The door where Macliing was killed is still in its original location, but the other old doors had been renovated and replaced with galvanized sheets.
Used as firewood
In early 2011, at the conclusion of my fieldwork, Bernadette handed me part of the lawanit door riddled with 13 bullet holes. Portions of the door had been used as firewood, and what was left was the door’s wood panel, which the couple gave as an atod (gift).
The Panoys recognized the significance of the door to local history and emergent national consciousness. “The children are about to use this as firewood. The rest are gone and you might be interested to keep it,” the couple told me.
I carried this part of the door panel back to Baguio City and had it chemically treated. With a double-sided glass, this is now at the University of the Philippines Baguio main library.
A few meters from the old Macliing house was the grave where the Butbut leader was buried. The concrete grave used to have paragraph-long epitaph inscribed in bold letters on a flat white marble stone.

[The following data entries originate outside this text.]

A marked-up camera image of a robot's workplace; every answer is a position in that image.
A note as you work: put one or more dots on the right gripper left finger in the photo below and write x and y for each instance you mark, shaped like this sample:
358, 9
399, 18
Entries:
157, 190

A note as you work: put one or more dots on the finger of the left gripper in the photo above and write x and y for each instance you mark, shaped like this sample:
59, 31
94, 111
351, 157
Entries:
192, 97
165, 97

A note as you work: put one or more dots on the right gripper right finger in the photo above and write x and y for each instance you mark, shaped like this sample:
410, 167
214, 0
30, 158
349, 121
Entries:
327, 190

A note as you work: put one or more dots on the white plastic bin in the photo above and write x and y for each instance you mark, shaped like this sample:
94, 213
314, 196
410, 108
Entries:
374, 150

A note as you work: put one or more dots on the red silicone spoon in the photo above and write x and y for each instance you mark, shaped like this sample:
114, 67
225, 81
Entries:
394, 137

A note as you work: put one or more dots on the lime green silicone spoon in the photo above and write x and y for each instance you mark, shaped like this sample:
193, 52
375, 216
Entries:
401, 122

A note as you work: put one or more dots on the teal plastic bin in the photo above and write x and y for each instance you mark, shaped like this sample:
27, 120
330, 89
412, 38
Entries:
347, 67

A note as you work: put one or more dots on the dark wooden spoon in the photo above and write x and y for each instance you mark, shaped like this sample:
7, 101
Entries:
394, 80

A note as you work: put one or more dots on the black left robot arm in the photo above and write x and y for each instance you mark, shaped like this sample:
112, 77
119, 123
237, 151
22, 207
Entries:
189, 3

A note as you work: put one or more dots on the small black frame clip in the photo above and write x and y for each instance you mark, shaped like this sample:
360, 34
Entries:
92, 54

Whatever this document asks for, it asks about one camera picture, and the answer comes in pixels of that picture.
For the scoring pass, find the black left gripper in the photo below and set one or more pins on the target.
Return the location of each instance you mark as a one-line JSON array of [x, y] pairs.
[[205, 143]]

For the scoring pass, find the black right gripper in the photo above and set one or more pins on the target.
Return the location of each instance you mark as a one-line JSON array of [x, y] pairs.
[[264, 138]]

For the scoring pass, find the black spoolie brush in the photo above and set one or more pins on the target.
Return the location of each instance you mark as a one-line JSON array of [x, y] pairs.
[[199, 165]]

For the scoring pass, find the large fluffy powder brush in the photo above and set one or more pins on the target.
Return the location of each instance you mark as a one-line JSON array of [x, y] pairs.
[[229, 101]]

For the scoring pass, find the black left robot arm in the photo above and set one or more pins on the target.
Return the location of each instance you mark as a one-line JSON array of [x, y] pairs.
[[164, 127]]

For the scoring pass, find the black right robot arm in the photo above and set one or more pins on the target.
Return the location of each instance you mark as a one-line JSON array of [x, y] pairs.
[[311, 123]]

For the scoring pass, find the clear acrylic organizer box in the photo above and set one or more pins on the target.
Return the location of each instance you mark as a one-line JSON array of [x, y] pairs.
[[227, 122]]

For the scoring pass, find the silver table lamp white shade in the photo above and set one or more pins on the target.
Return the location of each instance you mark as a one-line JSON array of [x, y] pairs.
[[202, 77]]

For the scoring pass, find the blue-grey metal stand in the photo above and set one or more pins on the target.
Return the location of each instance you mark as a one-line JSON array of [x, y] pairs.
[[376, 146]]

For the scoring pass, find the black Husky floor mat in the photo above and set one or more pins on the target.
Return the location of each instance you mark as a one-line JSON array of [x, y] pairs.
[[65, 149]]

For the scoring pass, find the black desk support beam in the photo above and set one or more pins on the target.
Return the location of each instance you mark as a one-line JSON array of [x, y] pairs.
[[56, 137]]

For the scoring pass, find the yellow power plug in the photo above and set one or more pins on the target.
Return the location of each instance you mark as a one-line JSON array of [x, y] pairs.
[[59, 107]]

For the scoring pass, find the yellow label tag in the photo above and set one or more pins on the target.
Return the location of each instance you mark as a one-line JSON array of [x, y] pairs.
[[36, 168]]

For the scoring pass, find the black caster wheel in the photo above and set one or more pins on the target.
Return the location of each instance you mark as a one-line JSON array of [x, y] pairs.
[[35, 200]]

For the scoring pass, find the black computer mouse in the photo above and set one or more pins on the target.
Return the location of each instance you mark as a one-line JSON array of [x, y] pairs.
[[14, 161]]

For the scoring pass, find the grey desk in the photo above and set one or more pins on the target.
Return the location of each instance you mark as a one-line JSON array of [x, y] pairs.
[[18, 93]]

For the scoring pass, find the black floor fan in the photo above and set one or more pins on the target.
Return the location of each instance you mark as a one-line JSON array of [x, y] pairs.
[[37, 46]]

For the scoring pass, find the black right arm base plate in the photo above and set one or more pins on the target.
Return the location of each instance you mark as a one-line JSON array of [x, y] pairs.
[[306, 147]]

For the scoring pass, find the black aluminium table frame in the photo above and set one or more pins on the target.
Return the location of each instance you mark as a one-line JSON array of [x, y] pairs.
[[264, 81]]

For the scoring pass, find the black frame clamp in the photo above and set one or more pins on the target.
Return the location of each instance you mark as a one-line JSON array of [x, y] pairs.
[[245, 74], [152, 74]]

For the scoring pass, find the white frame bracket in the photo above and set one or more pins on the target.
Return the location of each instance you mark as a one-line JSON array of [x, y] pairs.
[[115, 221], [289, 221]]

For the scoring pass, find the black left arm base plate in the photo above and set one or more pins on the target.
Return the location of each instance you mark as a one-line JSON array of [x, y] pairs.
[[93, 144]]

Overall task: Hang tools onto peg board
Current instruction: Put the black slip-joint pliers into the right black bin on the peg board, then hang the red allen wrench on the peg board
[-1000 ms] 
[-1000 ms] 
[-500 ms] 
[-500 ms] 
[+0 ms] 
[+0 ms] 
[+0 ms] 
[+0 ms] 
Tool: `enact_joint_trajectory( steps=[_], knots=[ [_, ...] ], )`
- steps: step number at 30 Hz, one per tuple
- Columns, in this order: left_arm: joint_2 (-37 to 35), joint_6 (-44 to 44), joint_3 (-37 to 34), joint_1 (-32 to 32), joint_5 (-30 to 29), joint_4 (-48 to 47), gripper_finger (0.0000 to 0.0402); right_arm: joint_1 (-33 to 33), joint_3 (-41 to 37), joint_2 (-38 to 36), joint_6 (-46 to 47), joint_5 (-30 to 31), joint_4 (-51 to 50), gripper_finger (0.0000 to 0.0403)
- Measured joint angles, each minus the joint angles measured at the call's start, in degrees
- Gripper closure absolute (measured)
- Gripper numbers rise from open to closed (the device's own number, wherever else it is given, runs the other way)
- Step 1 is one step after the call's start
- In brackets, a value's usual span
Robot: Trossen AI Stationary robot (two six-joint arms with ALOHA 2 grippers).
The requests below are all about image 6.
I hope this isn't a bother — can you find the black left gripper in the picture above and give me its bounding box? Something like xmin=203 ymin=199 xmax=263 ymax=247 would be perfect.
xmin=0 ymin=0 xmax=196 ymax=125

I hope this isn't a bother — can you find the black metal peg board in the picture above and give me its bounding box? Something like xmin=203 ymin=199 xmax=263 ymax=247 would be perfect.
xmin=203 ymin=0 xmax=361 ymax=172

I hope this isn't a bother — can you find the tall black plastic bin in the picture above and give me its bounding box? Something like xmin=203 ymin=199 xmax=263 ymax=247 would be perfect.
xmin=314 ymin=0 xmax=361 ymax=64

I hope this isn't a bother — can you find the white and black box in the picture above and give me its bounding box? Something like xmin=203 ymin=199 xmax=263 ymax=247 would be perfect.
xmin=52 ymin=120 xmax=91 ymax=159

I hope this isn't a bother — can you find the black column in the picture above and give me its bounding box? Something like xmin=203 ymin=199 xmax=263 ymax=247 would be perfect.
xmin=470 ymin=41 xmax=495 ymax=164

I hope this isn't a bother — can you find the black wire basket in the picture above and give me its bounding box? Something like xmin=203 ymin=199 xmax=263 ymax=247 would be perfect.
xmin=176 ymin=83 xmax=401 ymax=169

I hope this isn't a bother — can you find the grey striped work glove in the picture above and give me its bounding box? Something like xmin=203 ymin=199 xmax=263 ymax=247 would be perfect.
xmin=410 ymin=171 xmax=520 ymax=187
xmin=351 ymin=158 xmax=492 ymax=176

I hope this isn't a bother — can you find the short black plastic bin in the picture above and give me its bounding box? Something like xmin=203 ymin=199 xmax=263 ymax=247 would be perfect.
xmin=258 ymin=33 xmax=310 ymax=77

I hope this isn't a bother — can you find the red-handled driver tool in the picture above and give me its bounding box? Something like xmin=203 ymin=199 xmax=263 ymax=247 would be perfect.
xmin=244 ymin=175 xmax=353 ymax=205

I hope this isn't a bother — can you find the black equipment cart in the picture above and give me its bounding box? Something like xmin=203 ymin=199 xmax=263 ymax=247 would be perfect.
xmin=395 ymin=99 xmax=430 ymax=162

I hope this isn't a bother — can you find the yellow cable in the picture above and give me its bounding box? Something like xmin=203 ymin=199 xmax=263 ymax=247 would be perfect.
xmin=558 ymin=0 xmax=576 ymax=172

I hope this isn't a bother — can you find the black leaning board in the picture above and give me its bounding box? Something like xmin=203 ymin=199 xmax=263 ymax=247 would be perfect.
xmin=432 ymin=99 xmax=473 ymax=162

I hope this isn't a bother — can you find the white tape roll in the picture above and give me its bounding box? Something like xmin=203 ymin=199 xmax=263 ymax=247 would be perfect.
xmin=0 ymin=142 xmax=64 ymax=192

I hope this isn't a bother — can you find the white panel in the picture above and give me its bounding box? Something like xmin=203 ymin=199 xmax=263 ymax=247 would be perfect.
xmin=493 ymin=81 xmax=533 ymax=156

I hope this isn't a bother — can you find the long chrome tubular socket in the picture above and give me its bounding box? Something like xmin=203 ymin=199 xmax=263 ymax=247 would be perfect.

The epitaph was written in Ilocano commemorating the death of Macliing. It was even memorized by Mario Dulag, the eldest grandson of Macliing, and Julie Dungoc, eldest daughter of Dungoc, who were both children when the tragic event happened.
Now in their mid-30s, both Mario and Julie could no longer remember the phrases inscribed on the grave.
The epitaph has been slowly erased through the years and only faint letters can be seen today.
The Panoy family plans to transfer the grave to a more convenient place, a few meters from its original location. But due to financial constraints, the family and the community are unable to do this and even make improvements on the Macliing memorial.
Bugnay villagers do not remember any visit by people from relevant offices or efforts to declare the Macliing memorial a historical landmark if only for its importance in Cordillera and national history.
There were a handful of tourists who would look at the grave briefly and leave soon after. As such, we remember Macliing in many celebrations, but not the memorial where he was buried.
(Analyn “Ikin” Salvador-Amores is assistant professor of social anthropology at the University of the Philippines Baguio. She holds a master’s degree and a doctorate in social and cultural anthropology at Hertford College, Oxford University in England.)